Task statement => Repeat the listing below exactly.

Data below =>
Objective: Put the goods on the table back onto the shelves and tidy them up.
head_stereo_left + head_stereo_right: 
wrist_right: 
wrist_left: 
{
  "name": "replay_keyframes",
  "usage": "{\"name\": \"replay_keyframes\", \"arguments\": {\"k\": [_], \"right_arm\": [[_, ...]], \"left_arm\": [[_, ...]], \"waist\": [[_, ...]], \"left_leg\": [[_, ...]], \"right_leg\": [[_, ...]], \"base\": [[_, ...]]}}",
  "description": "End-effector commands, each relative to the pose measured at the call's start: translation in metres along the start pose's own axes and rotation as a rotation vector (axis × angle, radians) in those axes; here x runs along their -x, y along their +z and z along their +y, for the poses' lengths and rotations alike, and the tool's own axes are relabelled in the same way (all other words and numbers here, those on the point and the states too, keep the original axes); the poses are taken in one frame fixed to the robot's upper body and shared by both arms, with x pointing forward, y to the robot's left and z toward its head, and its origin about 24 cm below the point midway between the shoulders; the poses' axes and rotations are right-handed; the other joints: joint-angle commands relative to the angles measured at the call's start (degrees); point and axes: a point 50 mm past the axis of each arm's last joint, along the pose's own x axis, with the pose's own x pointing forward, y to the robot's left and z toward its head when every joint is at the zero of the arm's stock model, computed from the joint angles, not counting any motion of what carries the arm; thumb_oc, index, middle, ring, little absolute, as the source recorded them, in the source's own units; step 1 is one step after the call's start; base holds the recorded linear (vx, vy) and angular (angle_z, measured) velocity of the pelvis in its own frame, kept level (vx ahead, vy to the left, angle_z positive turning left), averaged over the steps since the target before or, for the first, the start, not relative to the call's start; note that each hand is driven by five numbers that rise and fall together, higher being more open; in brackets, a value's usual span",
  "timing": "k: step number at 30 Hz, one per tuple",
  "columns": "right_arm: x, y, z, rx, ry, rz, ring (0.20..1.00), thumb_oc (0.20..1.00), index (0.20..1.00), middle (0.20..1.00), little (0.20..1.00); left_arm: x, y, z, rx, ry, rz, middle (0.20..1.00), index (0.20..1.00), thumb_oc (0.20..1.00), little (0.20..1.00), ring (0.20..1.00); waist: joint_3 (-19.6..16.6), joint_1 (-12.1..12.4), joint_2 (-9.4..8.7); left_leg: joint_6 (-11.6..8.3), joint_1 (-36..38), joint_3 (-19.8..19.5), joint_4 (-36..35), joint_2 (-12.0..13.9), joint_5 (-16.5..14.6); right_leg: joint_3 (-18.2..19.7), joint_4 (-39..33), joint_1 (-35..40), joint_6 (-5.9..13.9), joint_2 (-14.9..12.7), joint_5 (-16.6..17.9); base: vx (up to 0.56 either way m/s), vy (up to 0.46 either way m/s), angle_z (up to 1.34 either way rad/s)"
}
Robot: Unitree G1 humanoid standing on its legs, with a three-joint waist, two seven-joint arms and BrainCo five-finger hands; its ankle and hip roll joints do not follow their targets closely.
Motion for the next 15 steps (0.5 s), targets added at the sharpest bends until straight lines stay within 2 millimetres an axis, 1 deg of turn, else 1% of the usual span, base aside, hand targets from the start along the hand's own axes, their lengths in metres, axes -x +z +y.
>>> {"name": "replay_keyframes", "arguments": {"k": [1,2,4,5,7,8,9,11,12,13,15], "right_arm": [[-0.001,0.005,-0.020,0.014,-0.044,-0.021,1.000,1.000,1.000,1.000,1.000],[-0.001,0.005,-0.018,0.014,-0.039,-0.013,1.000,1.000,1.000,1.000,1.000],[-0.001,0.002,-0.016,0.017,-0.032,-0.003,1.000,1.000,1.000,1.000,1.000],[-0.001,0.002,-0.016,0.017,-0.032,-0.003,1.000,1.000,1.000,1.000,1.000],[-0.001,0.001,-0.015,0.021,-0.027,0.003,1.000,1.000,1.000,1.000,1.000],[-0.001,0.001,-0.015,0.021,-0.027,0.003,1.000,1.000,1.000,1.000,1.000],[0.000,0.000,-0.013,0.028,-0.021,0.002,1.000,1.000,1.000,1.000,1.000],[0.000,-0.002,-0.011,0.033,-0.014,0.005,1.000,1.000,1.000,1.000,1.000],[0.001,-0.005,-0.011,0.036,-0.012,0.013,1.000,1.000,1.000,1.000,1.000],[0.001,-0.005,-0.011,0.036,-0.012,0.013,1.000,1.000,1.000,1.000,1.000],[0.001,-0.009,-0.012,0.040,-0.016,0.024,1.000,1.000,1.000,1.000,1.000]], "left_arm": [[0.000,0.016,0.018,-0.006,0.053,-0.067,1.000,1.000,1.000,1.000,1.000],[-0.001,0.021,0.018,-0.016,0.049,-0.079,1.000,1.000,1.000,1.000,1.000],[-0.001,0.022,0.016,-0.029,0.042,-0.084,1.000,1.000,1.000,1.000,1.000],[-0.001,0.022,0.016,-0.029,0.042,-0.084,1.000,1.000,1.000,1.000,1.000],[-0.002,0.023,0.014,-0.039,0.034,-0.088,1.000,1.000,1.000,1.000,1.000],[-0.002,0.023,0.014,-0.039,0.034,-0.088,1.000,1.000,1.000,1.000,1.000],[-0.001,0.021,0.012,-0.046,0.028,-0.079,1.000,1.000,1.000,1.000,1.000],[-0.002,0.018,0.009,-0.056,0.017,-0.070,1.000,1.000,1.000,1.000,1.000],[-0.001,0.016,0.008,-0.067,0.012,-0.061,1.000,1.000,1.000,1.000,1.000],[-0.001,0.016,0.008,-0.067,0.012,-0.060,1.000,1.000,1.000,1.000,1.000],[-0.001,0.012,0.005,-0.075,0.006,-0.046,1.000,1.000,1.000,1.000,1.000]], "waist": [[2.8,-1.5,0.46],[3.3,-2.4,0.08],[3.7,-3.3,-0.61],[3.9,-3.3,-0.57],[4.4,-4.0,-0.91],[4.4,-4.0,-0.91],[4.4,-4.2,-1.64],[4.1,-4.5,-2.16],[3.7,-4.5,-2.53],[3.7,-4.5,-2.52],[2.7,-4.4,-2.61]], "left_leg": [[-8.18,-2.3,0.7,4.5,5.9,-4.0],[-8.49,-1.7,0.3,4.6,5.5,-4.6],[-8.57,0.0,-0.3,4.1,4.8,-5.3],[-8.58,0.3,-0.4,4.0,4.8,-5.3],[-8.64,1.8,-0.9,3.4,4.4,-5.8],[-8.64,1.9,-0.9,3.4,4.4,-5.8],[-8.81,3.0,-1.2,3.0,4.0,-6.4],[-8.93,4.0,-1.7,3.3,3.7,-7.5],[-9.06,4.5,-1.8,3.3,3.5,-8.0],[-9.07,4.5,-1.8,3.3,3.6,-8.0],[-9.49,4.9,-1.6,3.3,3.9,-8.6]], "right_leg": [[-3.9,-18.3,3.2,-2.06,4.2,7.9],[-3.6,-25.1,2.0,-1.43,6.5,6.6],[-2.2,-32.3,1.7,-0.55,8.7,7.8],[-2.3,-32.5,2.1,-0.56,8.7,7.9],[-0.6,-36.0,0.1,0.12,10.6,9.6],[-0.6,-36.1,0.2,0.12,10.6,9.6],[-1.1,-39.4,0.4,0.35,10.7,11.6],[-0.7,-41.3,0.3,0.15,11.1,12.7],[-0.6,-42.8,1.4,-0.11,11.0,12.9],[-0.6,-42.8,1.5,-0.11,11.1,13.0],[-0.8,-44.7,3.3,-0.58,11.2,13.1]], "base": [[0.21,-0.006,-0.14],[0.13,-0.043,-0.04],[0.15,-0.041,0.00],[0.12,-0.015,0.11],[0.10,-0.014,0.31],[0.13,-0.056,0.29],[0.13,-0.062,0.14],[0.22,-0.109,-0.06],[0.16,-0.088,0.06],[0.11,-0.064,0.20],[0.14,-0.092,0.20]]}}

Task answer =>
Objective: Put the goods on the table back onto the shelves and tidy them up.
head_stereo_left + head_stereo_right: 
wrist_right: 
wrist_left: 
{
  "name": "replay_keyframes",
  "usage": "{\"name\": \"replay_keyframes\", \"arguments\": {\"k\": [_], \"right_arm\": [[_, ...]], \"left_arm\": [[_, ...]], \"waist\": [[_, ...]], \"left_leg\": [[_, ...]], \"right_leg\": [[_, ...]], \"base\": [[_, ...]]}}",
  "description": "End-effector commands, each relative to the pose measured at the call's start: translation in metres along the start pose's own axes and rotation as a rotation vector (axis × angle, radians) in those axes; here x runs along their -x, y along their +z and z along their +y, for the poses' lengths and rotations alike, and the tool's own axes are relabelled in the same way (all other words and numbers here, those on the point and the states too, keep the original axes); the poses are taken in one frame fixed to the robot's upper body and shared by both arms, with x pointing forward, y to the robot's left and z toward its head, and its origin about 24 cm below the point midway between the shoulders; the poses' axes and rotations are right-handed; the other joints: joint-angle commands relative to the angles measured at the call's start (degrees); point and axes: a point 50 mm past the axis of each arm's last joint, along the pose's own x axis, with the pose's own x pointing forward, y to the robot's left and z toward its head when every joint is at the zero of the arm's stock model, computed from the joint angles, not counting any motion of what carries the arm; thumb_oc, index, middle, ring, little absolute, as the source recorded them, in the source's own units; step 1 is one step after the call's start; base holds the recorded linear (vx, vy) and angular (angle_z, measured) velocity of the pelvis in its own frame, kept level (vx ahead, vy to the left, angle_z positive turning left), averaged over the steps since the target before or, for the first, the start, not relative to the call's start; note that each hand is driven by five numbers that rise and fall together, higher being more open; in brackets, a value's usual span",
  "timing": "k: step number at 30 Hz, one per tuple",
  "columns": "right_arm: x, y, z, rx, ry, rz, ring (0.20..1.00), thumb_oc (0.20..1.00), index (0.20..1.00), middle (0.20..1.00), little (0.20..1.00); left_arm: x, y, z, rx, ry, rz, middle (0.20..1.00), index (0.20..1.00), thumb_oc (0.20..1.00), little (0.20..1.00), ring (0.20..1.00); waist: joint_3 (-19.6..16.6), joint_1 (-12.1..12.4), joint_2 (-9.4..8.7); left_leg: joint_6 (-11.6..8.3), joint_1 (-36..38), joint_3 (-19.8..19.5), joint_4 (-36..35), joint_2 (-12.0..13.9), joint_5 (-16.5..14.6); right_leg: joint_3 (-18.2..19.7), joint_4 (-39..33), joint_1 (-35..40), joint_6 (-5.9..13.9), joint_2 (-14.9..12.7), joint_5 (-16.6..17.9); base: vx (up to 0.56 either way m/s), vy (up to 0.46 either way m/s), angle_z (up to 1.34 either way rad/s)"
}
Robot: Unitree G1 humanoid standing on its legs, with a three-joint waist, two seven-joint arms and BrainCo five-finger hands; its ankle and hip roll joints do not follow their targets closely.
Motion for the next 15 steps (0.5 s), targets added at the sharpest bends until straight lines stay within 2 millimetres an axis, 1 deg of turn, else 1% of the usual span, base aside, hand targets from the start along the hand's own axes, their lengths in metres, axes -x +z +y.
>>> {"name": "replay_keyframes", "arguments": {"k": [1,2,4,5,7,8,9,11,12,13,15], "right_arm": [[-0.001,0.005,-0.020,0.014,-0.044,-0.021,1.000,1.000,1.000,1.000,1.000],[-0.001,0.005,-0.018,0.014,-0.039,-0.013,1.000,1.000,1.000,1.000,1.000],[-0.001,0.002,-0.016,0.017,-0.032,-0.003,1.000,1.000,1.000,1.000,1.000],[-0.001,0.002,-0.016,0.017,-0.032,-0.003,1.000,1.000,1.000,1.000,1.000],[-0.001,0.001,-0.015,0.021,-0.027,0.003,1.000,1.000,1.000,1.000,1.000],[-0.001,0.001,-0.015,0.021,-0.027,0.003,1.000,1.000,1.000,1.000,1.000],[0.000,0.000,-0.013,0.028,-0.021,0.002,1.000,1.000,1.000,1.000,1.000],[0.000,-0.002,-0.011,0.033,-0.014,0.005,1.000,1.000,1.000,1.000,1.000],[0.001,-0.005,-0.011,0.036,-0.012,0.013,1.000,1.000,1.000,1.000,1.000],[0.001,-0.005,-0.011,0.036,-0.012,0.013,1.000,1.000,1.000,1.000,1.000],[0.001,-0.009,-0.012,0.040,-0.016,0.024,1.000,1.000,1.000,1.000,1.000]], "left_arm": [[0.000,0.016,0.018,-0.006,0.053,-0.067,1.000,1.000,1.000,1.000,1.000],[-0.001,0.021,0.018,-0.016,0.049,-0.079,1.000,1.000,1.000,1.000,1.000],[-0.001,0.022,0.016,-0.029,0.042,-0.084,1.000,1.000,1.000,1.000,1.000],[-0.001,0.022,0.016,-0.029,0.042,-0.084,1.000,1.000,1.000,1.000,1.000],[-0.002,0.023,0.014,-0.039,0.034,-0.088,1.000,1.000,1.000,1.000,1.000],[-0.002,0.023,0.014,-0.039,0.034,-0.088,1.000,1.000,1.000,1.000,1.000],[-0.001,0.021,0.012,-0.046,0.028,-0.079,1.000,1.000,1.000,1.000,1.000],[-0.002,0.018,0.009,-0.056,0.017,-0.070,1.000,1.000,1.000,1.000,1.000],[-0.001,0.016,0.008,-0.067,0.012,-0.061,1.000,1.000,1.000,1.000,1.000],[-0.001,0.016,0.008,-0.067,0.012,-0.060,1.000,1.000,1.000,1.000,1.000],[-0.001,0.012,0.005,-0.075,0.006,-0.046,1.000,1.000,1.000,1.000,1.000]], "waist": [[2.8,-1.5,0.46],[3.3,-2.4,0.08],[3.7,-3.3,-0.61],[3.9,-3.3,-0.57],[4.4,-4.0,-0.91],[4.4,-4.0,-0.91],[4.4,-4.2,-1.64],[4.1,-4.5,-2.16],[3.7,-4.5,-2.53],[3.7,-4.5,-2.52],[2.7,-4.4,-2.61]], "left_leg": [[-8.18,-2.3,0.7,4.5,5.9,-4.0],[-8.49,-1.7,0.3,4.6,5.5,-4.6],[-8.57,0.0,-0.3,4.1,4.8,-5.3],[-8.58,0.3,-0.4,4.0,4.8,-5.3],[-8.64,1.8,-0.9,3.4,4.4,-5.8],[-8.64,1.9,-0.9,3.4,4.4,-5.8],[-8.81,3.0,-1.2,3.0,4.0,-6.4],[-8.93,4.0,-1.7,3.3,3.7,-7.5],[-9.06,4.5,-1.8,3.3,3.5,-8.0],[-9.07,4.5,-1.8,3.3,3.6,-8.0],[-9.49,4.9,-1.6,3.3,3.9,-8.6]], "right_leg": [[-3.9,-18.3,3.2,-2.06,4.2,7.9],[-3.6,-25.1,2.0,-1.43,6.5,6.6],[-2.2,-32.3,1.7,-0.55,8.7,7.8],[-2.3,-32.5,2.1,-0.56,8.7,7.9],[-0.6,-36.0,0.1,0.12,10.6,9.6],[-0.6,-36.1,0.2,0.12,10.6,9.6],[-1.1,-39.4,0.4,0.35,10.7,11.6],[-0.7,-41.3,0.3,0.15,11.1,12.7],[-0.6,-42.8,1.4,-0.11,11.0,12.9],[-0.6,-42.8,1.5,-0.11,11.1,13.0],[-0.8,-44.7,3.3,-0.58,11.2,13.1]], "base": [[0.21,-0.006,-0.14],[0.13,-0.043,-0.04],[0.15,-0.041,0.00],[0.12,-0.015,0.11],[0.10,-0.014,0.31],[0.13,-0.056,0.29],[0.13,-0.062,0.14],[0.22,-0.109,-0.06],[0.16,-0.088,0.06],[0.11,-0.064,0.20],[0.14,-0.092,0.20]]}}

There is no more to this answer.